[Requirement]: Show every line of the records below that contains the word "parts".

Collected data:
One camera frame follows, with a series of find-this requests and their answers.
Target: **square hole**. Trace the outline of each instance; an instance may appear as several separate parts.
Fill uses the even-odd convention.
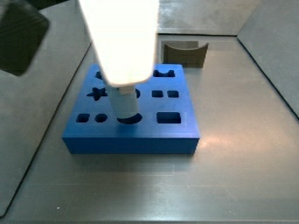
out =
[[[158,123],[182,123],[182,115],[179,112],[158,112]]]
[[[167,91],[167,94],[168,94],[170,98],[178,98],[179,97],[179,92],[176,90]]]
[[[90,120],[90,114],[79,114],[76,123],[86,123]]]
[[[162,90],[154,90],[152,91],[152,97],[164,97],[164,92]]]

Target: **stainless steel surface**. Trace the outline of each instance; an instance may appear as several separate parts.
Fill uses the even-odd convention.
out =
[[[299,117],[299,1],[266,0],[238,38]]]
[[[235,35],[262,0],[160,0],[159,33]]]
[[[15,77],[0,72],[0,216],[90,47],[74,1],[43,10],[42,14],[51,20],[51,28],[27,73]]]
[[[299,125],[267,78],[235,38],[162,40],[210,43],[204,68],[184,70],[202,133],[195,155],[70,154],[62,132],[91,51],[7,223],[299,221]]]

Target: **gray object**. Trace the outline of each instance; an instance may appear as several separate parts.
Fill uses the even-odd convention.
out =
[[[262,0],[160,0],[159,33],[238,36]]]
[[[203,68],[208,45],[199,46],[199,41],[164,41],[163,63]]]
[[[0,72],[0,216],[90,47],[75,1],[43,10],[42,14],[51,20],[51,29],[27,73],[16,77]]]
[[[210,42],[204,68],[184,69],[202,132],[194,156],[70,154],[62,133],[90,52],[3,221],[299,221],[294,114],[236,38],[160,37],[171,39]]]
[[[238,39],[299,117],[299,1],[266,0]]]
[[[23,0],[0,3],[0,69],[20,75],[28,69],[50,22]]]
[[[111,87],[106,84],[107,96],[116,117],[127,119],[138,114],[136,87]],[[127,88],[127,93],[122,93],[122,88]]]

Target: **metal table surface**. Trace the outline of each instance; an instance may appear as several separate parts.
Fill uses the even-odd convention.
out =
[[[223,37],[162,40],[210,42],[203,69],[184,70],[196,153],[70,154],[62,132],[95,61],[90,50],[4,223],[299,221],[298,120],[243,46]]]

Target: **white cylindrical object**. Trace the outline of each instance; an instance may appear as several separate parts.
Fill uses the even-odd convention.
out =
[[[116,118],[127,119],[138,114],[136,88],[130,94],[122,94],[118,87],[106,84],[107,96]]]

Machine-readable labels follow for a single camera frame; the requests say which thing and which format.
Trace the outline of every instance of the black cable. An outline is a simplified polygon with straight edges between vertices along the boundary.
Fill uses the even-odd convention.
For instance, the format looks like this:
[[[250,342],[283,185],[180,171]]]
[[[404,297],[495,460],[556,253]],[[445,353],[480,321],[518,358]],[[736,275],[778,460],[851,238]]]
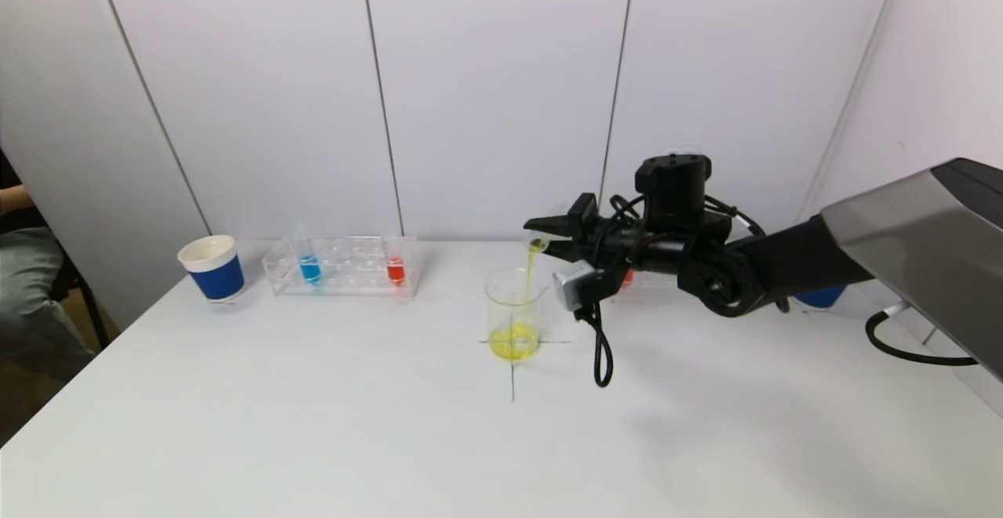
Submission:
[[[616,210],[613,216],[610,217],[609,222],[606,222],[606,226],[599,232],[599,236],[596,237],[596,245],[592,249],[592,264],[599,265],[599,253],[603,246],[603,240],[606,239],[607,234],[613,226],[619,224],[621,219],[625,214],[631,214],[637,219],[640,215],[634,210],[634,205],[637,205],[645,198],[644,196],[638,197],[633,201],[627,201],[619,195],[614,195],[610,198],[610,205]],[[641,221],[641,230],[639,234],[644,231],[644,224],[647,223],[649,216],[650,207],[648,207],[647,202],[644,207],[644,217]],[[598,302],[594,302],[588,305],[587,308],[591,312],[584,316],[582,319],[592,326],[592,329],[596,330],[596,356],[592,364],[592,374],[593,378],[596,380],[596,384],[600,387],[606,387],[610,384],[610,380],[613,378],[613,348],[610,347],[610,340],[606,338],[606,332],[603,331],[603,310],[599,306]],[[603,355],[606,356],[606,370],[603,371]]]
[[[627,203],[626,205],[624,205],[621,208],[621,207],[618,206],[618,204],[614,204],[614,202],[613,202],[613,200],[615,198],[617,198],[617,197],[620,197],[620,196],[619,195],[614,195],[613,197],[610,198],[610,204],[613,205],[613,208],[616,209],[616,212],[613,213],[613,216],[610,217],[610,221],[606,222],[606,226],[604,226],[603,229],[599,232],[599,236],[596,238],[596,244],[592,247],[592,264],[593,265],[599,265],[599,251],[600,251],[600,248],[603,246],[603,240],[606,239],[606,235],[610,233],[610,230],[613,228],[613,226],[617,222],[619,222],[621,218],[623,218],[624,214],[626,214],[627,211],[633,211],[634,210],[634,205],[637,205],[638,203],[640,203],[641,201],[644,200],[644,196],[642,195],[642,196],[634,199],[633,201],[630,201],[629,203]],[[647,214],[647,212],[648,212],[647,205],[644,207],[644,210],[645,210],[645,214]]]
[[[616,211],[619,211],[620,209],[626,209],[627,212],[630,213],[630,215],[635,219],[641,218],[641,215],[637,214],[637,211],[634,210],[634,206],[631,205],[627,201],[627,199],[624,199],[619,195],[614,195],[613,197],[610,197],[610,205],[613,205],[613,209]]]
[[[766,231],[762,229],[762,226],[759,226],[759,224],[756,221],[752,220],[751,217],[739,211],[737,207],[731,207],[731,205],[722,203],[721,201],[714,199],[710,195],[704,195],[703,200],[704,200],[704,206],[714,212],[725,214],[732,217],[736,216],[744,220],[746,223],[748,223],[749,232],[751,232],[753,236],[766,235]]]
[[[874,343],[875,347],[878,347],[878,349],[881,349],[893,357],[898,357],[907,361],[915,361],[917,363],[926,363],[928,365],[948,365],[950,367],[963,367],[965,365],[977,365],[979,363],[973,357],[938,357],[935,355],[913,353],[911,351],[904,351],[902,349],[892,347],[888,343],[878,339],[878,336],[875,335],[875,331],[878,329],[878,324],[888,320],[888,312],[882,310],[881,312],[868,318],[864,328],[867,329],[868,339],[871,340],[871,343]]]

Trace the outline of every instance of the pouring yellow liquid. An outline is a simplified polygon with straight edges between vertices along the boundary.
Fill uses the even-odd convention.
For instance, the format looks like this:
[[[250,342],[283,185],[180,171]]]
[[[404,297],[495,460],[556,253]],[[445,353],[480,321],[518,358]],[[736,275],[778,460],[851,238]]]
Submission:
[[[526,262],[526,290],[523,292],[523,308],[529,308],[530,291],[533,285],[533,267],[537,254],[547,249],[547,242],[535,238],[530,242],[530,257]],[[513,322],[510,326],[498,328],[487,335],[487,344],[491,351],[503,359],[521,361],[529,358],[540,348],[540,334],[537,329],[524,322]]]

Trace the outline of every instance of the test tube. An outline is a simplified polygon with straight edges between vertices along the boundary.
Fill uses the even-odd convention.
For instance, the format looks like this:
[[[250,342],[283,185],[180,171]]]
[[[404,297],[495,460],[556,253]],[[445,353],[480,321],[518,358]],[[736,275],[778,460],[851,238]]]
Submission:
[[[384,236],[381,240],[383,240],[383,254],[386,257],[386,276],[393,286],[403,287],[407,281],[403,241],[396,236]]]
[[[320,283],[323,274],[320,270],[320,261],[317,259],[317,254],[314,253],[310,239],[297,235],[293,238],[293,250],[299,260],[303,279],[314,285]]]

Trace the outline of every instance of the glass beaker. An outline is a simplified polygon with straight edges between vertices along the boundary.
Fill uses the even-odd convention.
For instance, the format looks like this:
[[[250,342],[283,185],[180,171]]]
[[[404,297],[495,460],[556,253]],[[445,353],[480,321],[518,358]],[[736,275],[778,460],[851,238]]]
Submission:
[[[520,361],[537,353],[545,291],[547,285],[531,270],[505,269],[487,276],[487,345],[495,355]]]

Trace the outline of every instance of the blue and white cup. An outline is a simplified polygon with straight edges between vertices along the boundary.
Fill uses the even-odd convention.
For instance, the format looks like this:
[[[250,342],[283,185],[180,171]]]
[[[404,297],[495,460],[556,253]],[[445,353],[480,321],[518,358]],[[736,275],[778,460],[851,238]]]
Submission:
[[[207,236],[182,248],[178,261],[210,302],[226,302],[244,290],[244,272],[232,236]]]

[Answer below]:
Target: **square hole**. Trace the outline of each instance; an instance may appear as several separate parts.
Target: **stainless steel surface**. Trace the outline of each instance; an instance may appear as several separate parts.
Target: **gray object**. Trace the outline of each instance; an instance may appear as several separate parts.
Target: **metal table surface**. Trace the outline of each instance; an instance may appear as several separate parts.
Target: **white cylindrical object**. Trace the outline of each instance; an instance may appear as several separate parts.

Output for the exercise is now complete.